Gospodarka Hiszpanii, bezpośrednio wyprzedzająca w Unii Europejskiej polską wzrosła w ubiegłym roku o 5,5 proc. wyrównując wynik z 2021 r. W bieżącym roku ma jednak wyraźnie wyhamować, donosi Reuters.

Wzrost PKB w skali 5,5 proc. pokrył się ze wstępnymi szacunkami ze stycznia Narodowego Instytutu Statystycznego. INE wyliczył, że w ostatnim kwartale 2022 r. tempo wzrostu wyniosło 2,6 proc. w ujęciu rocznym zaś w porównaniu z III kwartałem zwyżką sięgnęła jedynie 0,2 proc.
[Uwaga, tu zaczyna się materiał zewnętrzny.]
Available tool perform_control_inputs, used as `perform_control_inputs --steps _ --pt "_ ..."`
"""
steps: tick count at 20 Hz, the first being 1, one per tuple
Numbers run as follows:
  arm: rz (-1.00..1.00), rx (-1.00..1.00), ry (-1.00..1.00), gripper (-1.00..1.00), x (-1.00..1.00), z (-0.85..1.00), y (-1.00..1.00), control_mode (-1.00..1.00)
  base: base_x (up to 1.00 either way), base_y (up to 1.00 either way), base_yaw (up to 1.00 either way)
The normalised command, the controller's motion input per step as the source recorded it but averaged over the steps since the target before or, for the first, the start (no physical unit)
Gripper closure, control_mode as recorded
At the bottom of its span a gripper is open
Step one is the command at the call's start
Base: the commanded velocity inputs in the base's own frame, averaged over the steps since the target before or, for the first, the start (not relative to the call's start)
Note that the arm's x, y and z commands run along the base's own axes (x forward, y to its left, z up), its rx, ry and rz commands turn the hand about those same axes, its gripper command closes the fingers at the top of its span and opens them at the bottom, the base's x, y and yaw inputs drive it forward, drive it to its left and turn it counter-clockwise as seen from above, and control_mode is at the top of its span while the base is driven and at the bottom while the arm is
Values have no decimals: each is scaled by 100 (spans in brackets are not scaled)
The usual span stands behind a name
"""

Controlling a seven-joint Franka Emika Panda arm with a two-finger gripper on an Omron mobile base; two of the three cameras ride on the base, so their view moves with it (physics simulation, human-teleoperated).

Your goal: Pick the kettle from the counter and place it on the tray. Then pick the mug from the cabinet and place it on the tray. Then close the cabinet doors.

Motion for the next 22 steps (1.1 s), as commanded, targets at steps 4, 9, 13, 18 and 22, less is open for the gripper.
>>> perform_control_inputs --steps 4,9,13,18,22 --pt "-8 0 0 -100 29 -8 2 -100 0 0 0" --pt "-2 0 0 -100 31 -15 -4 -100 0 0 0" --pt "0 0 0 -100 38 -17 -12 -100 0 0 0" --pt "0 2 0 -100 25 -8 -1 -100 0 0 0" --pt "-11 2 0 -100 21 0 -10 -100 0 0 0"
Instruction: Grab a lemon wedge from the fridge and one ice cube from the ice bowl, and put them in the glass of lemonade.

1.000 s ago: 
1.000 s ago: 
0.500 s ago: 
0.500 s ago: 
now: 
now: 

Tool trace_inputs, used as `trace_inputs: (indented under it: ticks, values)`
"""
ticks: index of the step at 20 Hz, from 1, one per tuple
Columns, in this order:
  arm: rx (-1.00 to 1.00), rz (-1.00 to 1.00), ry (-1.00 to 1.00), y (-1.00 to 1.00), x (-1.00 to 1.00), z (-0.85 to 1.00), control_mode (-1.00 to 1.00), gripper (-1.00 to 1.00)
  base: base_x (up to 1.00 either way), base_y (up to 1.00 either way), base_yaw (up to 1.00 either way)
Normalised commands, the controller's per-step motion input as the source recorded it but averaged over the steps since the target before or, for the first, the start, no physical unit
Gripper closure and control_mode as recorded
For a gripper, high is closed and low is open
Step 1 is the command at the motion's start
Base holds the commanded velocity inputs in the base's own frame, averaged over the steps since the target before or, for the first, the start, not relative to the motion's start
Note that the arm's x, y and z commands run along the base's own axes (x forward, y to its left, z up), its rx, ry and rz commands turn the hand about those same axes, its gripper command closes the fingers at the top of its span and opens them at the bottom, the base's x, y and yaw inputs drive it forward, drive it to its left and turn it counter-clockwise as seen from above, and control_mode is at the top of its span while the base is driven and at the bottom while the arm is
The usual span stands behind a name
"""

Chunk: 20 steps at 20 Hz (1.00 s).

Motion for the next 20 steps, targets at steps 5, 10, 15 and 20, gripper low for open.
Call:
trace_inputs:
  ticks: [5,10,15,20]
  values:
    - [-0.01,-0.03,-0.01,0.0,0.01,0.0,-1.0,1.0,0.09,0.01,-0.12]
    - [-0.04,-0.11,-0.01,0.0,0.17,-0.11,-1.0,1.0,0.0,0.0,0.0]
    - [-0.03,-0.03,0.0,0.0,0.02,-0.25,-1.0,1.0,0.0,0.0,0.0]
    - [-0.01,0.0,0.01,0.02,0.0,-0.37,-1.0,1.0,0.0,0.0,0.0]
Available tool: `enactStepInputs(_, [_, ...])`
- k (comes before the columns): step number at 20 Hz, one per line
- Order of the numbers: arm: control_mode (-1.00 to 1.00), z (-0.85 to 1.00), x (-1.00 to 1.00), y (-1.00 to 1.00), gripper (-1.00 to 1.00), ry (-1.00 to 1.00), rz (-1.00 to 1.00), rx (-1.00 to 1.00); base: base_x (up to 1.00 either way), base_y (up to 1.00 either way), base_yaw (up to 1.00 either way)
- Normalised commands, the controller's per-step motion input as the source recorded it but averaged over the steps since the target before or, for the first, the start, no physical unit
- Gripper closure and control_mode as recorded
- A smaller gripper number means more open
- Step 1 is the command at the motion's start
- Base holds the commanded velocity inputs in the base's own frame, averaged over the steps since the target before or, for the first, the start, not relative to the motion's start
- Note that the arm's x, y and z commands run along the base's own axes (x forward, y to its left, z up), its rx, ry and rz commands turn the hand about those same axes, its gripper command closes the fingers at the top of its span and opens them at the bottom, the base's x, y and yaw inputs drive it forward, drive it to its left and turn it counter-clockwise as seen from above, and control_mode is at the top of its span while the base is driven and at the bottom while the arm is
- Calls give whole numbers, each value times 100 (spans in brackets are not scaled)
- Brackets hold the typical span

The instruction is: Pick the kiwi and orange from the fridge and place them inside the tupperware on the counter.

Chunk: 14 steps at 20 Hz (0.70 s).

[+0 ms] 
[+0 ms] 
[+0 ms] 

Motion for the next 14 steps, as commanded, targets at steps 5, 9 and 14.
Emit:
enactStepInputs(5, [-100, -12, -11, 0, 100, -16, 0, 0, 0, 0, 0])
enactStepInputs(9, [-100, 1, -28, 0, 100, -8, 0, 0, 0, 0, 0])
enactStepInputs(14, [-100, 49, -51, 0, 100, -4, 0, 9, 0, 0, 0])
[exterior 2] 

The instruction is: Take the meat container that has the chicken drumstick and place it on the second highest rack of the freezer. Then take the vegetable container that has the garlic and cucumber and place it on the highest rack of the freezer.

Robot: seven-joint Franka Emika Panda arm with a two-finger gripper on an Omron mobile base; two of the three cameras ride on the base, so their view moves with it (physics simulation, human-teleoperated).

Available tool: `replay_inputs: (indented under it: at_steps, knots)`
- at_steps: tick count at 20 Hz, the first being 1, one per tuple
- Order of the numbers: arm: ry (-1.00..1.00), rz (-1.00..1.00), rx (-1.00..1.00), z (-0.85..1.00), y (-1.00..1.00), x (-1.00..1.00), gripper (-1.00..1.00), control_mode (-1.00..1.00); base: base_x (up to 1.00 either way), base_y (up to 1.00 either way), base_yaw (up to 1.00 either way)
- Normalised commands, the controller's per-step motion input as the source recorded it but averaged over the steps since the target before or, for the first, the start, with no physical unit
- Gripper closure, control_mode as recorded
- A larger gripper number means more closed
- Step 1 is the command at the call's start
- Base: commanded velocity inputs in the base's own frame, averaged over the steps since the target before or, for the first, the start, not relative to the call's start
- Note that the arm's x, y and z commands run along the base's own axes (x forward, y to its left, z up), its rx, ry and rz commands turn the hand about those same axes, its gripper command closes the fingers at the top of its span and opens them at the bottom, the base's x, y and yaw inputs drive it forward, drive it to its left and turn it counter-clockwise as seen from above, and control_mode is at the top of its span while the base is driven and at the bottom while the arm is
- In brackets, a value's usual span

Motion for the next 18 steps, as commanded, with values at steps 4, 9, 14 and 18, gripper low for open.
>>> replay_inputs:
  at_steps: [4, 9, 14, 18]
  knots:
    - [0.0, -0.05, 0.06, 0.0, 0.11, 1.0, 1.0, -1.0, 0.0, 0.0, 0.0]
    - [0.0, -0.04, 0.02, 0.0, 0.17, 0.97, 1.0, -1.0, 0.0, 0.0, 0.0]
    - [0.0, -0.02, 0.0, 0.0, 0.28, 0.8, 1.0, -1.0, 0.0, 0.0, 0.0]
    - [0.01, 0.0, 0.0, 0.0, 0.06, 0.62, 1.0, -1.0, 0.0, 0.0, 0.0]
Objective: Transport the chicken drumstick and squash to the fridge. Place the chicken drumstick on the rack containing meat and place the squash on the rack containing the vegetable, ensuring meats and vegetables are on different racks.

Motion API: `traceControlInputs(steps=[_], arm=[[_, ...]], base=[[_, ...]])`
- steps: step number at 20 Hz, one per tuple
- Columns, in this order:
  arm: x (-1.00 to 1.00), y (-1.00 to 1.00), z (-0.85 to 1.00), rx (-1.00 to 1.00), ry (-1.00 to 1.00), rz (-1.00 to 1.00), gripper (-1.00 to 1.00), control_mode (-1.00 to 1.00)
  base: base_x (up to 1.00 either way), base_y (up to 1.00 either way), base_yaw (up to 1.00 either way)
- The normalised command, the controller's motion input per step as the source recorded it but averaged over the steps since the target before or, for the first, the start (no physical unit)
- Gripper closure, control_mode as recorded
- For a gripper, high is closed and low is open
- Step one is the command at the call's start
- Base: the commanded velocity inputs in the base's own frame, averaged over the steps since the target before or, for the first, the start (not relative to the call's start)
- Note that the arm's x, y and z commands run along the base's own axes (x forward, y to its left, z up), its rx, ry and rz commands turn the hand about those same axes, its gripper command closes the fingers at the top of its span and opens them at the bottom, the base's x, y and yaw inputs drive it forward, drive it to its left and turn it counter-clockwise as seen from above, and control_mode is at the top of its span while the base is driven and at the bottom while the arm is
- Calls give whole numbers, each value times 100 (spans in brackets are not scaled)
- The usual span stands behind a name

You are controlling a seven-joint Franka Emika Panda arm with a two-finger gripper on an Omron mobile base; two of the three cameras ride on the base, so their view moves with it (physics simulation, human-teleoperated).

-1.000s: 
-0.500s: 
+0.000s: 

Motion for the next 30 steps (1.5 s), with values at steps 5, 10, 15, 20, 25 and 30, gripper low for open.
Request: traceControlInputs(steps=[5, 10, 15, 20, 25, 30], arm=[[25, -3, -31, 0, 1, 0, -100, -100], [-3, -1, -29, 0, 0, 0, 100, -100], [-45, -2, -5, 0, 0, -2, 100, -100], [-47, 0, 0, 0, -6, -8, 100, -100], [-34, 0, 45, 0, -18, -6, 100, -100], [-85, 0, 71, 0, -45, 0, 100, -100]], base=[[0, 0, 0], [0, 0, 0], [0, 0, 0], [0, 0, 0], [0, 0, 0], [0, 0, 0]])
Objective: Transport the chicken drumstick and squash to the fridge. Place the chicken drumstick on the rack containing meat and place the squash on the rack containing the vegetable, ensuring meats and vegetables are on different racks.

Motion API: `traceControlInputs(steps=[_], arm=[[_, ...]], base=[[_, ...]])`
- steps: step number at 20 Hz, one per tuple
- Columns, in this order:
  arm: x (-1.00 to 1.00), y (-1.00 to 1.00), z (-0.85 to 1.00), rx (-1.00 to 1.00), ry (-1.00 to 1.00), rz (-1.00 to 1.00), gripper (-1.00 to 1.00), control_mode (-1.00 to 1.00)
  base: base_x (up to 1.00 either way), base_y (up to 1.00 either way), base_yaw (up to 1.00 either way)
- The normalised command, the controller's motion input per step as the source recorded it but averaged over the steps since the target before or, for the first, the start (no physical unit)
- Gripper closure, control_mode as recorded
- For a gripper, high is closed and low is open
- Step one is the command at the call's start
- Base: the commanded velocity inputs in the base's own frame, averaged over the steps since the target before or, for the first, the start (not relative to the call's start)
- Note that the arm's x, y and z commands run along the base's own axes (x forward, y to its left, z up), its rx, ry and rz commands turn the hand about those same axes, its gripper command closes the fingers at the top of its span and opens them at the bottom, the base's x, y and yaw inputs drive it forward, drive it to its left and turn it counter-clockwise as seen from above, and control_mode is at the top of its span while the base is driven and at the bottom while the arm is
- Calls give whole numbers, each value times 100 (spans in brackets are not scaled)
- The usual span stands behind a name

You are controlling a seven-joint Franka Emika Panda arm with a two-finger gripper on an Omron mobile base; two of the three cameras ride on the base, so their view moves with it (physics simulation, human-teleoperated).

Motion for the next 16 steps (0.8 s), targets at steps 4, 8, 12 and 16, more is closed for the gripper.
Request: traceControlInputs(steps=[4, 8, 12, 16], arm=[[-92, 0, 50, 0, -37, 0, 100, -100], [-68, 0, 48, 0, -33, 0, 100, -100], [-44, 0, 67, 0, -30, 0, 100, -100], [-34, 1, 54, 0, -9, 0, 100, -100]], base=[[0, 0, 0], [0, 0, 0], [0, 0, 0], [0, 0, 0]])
Co warte podkreślenia, usługi wygenerowały większy wzrost (rzędu 0,3 proc.) niż przemysł, który rozwijał się w tempie 0,2 proc, Stawce w IV kwartale 2022 r. przewodziło rolnictwo i rybołówstwo, które zwiększyły się o 4,3 proc.
Konsumpcja prywatna skurczyła się w czwartym kwartale o 1,8 proc. w stosunku do poprzedniego kwartału, podczas gdy wydatki publiczne wzrosły o 1,9 proc., co jest najszybszym tempem od 2008 r.
Wyraźne wyhamowanie
Prognoza na bieżący, kończący się już pierwszy kwartał 2023 zakłada jedynie 0,3 proc. wzrost PKB. Bank Hiszpanii podniósł jednak swoją projekcję na cały 2023 r. do 1,6 proc. z wcześniej oczekiwanych 1,3 proc.
Z kolei po tym jak w ubiegłym roku inflacja HICP wyniosła średnio 8,3 proc. w 2023 r. oczekiwane jest jej wyhamowanie do 4,4 proc. i do 2,3 proc. w roku 2024.